The precinct committee members are Democratic political insiders and when it comes to filling vacancies on the county level they usually choose a political insider.

Carano is the party’s executive vice chairman, its parliamentarian and elections committee chairman.

He was ex-Gov. Ted Strickland’s regional director in the Mahoning Valley, elected to four terms in the Ohio House, and served as an Austintown Township trustee.

Carano is the ultimate party insider.

Chairman David Betras’ detractors accuse him of rigging the election. But no one needs to fix this election.

Some have criticized Betras for using equipment from Turning Technologies to allow voting on hand-held electronic units rather than paper ballots.

All that’s going to do is save time when the precinct committee members vote on June 6 to make Carano the next county treasurer.

I’m sure some of them would like to vote now rather than wait until after the speeches.

As of Thursday afternoon, four candidates have applied. The deadline to file for the treasurer’s position is Tuesday.

Carano has more political experience than the others, but unlike them he’s never worked in the treasurer’s office or been involved with government accounting.

Carano correctly points out that the position is a management job.

The ideal replacement would have a reputation for integrity — which Carano has — as well as experience in the financial field — which Carano doesn’t have.

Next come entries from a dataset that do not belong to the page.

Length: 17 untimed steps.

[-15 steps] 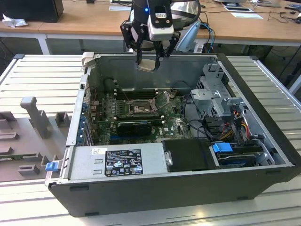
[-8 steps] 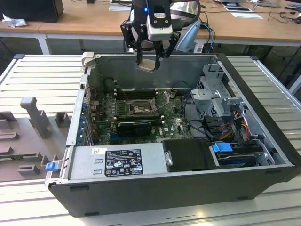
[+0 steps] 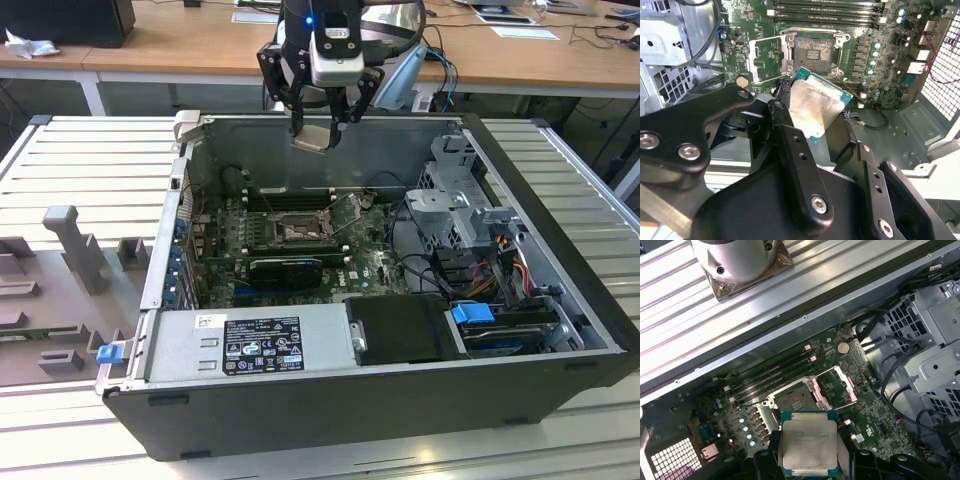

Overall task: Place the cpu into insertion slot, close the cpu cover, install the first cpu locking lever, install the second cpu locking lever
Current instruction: 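Place the cpu into insertion slot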

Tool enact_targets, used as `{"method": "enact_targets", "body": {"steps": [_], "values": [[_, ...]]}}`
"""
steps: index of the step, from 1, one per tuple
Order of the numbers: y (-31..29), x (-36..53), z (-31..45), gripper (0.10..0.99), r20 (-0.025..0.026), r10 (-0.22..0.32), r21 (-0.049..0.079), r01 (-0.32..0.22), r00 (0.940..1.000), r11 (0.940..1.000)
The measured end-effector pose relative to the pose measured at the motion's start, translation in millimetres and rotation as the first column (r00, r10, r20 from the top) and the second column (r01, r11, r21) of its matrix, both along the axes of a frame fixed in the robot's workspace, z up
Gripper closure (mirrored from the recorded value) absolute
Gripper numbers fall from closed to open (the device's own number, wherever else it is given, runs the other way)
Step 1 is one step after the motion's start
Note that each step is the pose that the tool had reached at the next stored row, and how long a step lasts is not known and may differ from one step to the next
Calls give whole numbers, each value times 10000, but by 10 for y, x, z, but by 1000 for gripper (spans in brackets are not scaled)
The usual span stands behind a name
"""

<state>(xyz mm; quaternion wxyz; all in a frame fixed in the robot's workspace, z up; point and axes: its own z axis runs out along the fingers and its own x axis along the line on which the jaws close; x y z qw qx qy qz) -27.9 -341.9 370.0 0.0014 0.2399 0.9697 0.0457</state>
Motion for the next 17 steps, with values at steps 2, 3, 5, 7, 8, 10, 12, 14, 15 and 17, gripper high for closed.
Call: {"method": "enact_targets", "body": {"steps": [2,3,5,7,8,10,12,14,15,17], "values": [[0,0,0,557,0,-38,0,38,10000,10000],[0,0,0,557,0,-60,0,60,10000,10000],[0,0,0,557,0,-79,0,79,10000,10000],[0,0,-3,557,0,-88,-1,88,10000,10000],[0,0,-4,557,-1,-91,-1,91,10000,10000],[0,0,-7,557,-1,-91,-1,91,10000,10000],[0,0,-11,557,0,-91,-1,91,10000,10000],[0,0,-14,557,-1,-91,-2,91,10000,10000],[0,0,-14,557,-1,-94,-1,94,10000,10000],[0,0,-15,557,-2,-115,0,115,9999,9999]]}}
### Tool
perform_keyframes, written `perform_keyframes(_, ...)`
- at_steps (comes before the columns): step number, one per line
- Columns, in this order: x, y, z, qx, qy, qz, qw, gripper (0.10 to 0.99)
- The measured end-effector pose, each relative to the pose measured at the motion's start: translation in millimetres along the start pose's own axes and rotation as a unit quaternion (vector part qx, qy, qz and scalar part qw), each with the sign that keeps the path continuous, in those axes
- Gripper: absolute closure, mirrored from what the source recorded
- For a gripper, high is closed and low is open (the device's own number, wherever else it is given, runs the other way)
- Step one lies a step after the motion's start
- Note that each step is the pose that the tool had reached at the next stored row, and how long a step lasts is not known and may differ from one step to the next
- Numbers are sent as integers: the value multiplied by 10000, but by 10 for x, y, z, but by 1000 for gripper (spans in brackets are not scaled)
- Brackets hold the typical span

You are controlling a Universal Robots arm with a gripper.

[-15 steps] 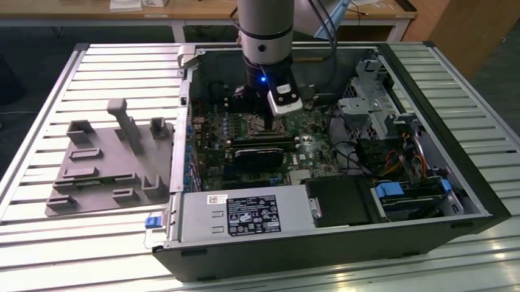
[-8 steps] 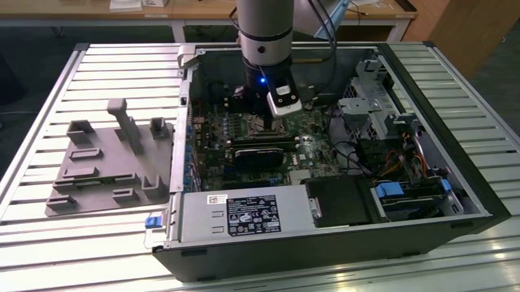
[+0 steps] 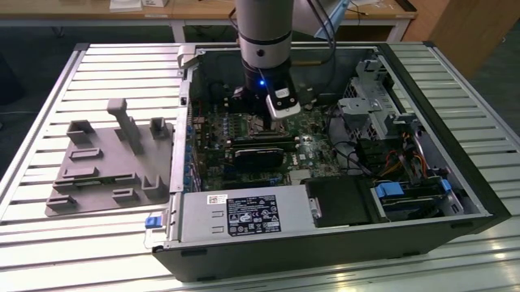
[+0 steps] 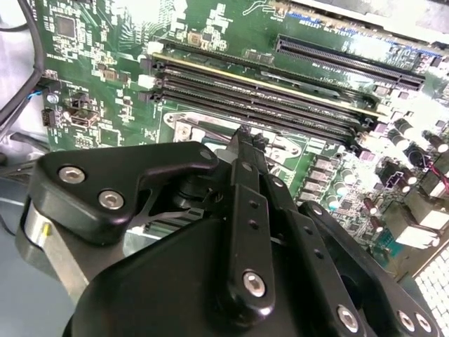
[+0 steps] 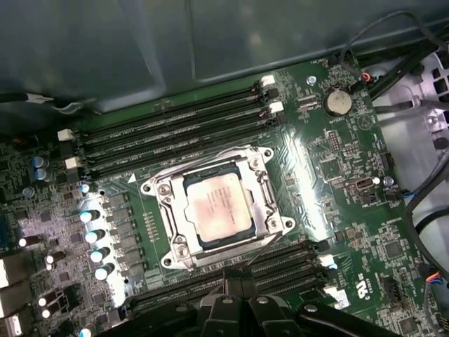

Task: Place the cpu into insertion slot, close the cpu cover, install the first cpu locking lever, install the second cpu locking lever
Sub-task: 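Install the second cpu locking lever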

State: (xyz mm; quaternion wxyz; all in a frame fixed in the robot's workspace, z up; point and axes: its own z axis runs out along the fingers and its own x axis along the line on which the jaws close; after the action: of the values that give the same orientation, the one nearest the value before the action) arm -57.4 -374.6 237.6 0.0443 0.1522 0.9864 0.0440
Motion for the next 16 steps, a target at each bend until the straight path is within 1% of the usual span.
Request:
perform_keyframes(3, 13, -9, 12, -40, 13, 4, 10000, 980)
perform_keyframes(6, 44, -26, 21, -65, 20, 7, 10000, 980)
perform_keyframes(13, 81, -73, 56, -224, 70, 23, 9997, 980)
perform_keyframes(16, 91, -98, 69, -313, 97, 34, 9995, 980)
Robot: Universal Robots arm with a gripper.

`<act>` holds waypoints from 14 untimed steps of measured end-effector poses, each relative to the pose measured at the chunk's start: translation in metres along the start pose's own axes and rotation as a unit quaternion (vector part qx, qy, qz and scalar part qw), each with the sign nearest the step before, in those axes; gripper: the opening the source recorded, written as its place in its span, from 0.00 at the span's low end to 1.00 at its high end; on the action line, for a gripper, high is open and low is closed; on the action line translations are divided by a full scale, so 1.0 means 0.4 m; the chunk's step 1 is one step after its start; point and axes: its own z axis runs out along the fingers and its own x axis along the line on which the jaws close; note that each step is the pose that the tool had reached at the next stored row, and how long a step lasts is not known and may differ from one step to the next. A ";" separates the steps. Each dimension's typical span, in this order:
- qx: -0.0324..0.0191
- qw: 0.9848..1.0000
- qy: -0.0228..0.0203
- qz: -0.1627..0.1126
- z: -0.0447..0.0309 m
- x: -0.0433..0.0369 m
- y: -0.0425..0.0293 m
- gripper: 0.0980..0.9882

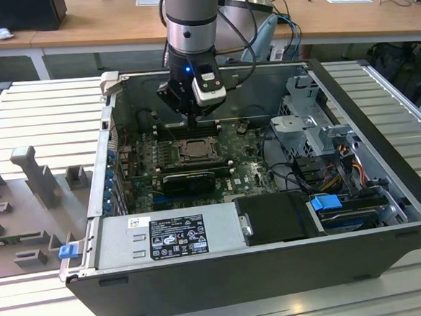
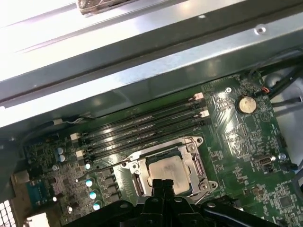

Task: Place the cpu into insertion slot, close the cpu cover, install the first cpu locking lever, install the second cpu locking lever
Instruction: 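Install the first cpu locking lever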

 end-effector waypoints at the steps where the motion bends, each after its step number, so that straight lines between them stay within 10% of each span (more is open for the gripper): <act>1: 0.000 1.000 0.001 -0.014 0.000 0.000 0.000 0.01; 10: 0.002 0.994 0.005 -0.112 0.003 0.001 0.000 0.01; 14: 0.002 0.994 0.004 -0.114 0.004 0.052 -0.015 0.01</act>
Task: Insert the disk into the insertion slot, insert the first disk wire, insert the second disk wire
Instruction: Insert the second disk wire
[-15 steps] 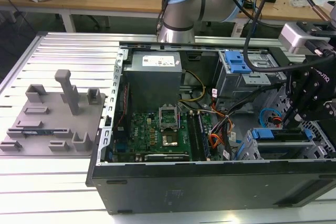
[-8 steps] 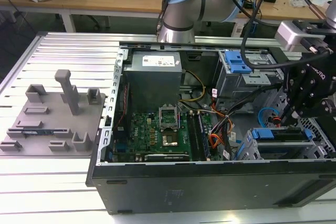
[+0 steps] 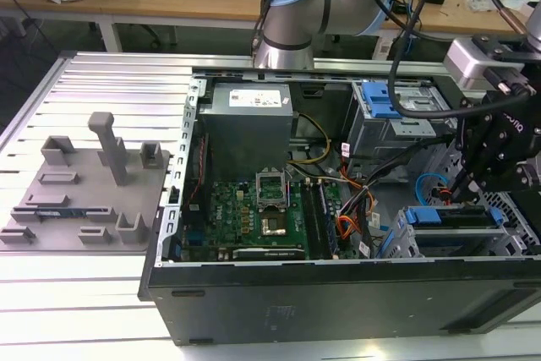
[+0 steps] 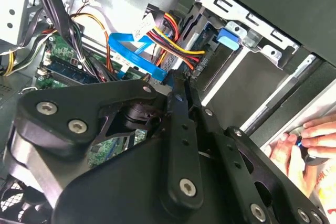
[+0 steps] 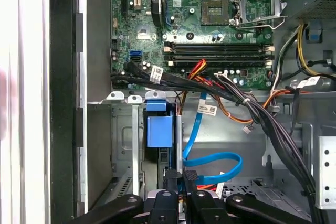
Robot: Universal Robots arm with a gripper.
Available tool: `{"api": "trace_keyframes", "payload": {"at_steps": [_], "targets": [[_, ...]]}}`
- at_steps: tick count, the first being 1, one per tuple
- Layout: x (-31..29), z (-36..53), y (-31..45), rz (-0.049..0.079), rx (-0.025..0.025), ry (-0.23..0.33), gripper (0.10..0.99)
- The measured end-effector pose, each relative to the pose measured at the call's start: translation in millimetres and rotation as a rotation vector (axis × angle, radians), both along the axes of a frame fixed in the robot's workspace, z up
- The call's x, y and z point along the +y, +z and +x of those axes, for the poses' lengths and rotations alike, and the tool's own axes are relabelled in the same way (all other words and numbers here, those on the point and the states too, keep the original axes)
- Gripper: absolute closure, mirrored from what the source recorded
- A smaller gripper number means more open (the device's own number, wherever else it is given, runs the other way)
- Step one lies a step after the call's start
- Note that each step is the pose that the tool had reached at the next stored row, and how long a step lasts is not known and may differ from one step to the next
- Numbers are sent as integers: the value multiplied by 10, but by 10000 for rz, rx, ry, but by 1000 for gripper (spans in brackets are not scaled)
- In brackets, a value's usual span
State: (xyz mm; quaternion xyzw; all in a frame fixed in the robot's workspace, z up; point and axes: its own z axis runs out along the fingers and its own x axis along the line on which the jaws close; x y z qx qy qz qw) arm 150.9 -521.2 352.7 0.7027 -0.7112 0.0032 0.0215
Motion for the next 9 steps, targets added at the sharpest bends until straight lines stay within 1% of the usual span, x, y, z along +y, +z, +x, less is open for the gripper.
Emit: {"api": "trace_keyframes", "payload": {"at_steps": [2, 4, 9], "targets": [[-25, 0, -3, 2, 0, 0, 925], [-37, 0, -7, 3, 0, 0, 925], [-39, 17, -12, 0, 0, -1, 925]]}}
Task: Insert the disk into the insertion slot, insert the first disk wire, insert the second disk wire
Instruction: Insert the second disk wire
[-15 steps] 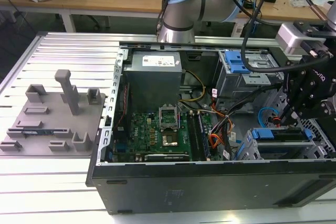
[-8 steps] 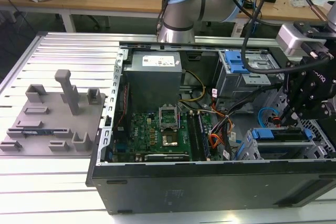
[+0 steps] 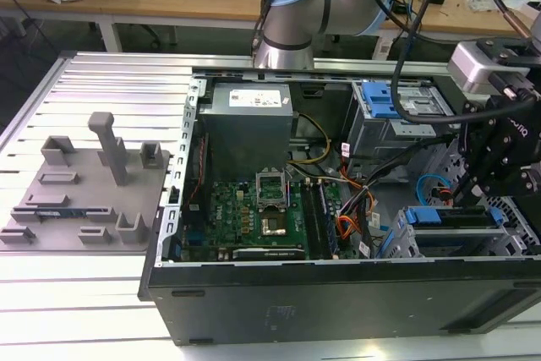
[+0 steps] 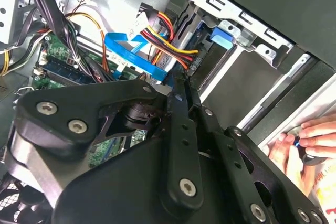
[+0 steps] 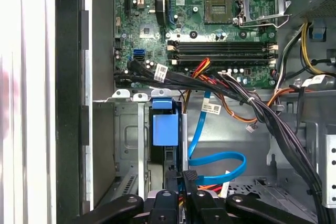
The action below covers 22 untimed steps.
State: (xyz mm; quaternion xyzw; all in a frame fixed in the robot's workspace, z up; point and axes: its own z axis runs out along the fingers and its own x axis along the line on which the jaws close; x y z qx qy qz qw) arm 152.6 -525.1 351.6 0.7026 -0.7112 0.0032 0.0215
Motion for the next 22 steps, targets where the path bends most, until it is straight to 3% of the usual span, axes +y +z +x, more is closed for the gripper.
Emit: {"api": "trace_keyframes", "payload": {"at_steps": [22], "targets": [[-40, 3, -138, -12, 0, 1, 925]]}}
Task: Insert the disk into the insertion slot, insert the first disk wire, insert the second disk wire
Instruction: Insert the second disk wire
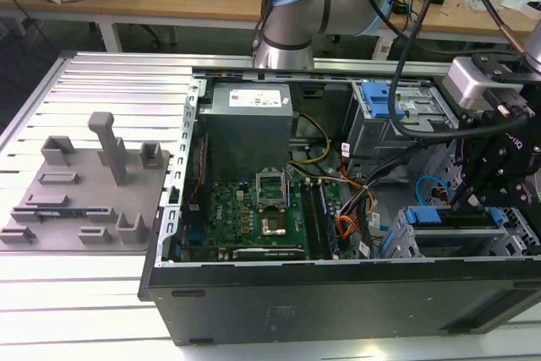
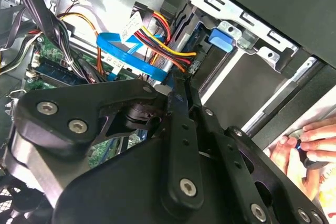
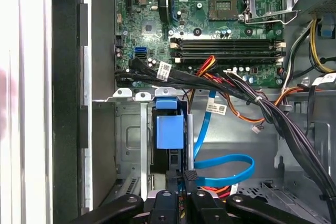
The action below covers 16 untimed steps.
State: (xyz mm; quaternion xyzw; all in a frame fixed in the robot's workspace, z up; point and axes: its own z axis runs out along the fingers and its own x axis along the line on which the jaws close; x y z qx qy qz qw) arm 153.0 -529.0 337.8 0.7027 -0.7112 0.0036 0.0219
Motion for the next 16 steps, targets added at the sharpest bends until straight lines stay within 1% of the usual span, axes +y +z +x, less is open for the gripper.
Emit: {"api": "trace_keyframes", "payload": {"at_steps": [3, 5, 7, 8, 10, 11, 13, 14, 15, 16], "targets": [[1, 0, -16, 19, -2, 1, 918], [1, 0, -20, 25, 0, 2, 796], [1, -1, 7, 14, 0, 1, 796], [1, -1, 42, 15, 0, 0, 729], [1, -1, 100, 13, 0, 0, 729], [1, -2, 160, 13, 0, 0, 729], [1, -1, 253, 10, 0, 0, 729], [2, -1, 319, 10, 0, 0, 745], [1, -2, 369, 10, 0, 0, 812], [2, -2, 454, 4, 0, 0, 875]]}}
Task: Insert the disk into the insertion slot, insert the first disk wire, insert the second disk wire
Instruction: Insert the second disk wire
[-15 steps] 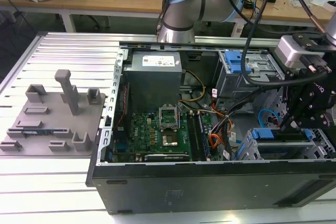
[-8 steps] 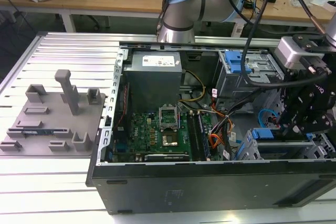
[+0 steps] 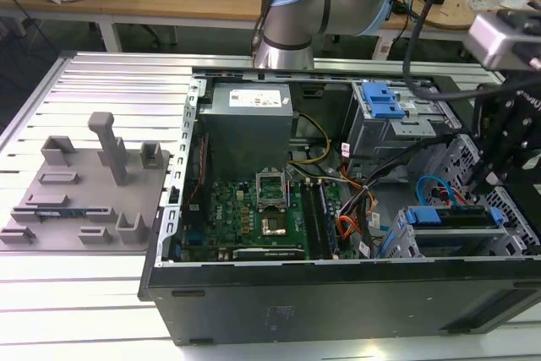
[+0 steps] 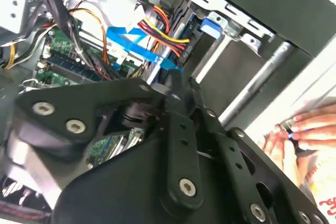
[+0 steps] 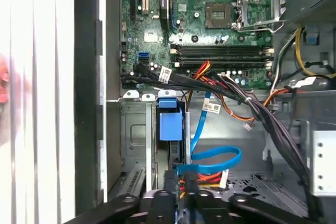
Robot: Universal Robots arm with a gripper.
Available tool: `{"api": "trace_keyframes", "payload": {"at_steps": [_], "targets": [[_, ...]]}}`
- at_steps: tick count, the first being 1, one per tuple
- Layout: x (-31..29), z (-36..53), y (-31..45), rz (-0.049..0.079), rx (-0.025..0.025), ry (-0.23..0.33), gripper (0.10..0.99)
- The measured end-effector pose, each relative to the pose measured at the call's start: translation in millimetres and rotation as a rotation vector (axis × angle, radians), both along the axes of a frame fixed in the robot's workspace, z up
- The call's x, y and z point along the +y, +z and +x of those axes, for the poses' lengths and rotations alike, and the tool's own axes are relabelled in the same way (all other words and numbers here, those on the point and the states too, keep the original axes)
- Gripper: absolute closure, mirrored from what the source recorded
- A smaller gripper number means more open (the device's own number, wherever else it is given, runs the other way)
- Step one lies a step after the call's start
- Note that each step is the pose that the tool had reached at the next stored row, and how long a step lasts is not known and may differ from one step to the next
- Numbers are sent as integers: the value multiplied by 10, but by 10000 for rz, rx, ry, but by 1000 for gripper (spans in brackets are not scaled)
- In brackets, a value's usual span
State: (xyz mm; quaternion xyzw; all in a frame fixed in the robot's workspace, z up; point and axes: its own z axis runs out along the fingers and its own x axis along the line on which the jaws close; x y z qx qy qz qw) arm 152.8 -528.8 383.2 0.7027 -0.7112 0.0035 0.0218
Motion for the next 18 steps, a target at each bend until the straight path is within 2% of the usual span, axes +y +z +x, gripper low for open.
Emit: {"api": "trace_keyframes", "payload": {"at_steps": [2, 18], "targets": [[0, 0, 61, -1, 0, 0, 980], [0, 0, 75, -1, 0, 0, 980]]}}
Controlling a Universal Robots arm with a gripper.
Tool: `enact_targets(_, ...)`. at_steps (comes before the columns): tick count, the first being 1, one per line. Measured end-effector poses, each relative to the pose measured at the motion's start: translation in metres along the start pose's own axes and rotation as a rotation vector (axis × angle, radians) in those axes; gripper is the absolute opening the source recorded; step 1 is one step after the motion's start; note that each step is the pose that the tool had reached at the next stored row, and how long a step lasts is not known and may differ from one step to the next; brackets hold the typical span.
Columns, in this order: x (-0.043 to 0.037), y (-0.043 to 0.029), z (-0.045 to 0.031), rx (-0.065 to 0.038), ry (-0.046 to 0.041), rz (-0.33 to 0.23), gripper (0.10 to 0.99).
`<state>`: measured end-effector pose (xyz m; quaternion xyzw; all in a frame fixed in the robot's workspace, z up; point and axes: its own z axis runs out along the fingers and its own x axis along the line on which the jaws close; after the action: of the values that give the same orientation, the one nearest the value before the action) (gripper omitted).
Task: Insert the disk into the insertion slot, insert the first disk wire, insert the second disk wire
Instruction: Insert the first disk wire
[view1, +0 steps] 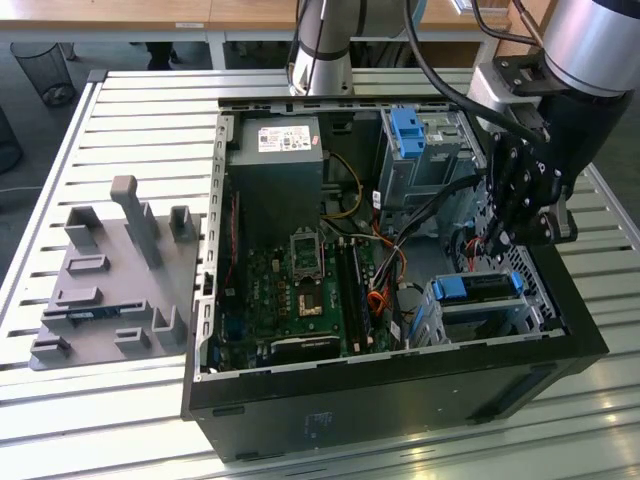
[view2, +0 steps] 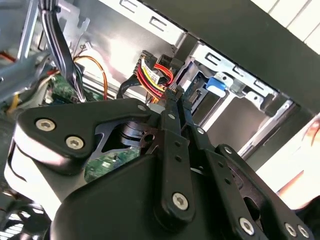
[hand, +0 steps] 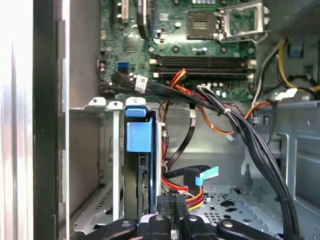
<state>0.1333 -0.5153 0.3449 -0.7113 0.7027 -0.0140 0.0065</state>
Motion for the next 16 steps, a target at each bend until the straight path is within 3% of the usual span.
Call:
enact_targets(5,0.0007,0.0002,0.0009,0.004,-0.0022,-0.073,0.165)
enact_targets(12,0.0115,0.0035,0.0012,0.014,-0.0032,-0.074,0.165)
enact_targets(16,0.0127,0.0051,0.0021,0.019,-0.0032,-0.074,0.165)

The former boss, Lisa Antonini, resigned as treasurer May 16 after being federally charged with taking and failing to report a $3,000 campaign contribution.

Her replacement needs to know what to do to restore trust in that office.

Paul J. Canter, the only certified public accountant in the race, specializes in government accounting and is a political novice. But he doesn’t have a prayer of winning.

When Canter voted in partisan primaries in 2004 and 2008, he did so as a Republican. He voted issues-only in the 2010 primary so the state considers him an independent. But with those two other primary votes, Democrats consider him a Republican.

Roxanne DeNiro has worked in the treasurer’s office for 29 years. She’s known among the precinct committee members, but I would expect most to vote for Carano over her.

Also in the race is Dan Yemma, who resigned as a Struthers councilman-at-large to be interim county treasurer. Yemma has 28 years of experience in the banking and mortgage businesses, and served as chief deputy treasurer for the past four years.

Yemma’s biggest problem is he was just kicked off the party’s executive committee by Betras. Yemma, an endorsed party candidate, supported a nonendorsed candidate in the Struthers 1st Ward council primary against the party’s endorsed candidate.

That’s likely enough to cost him the appointment.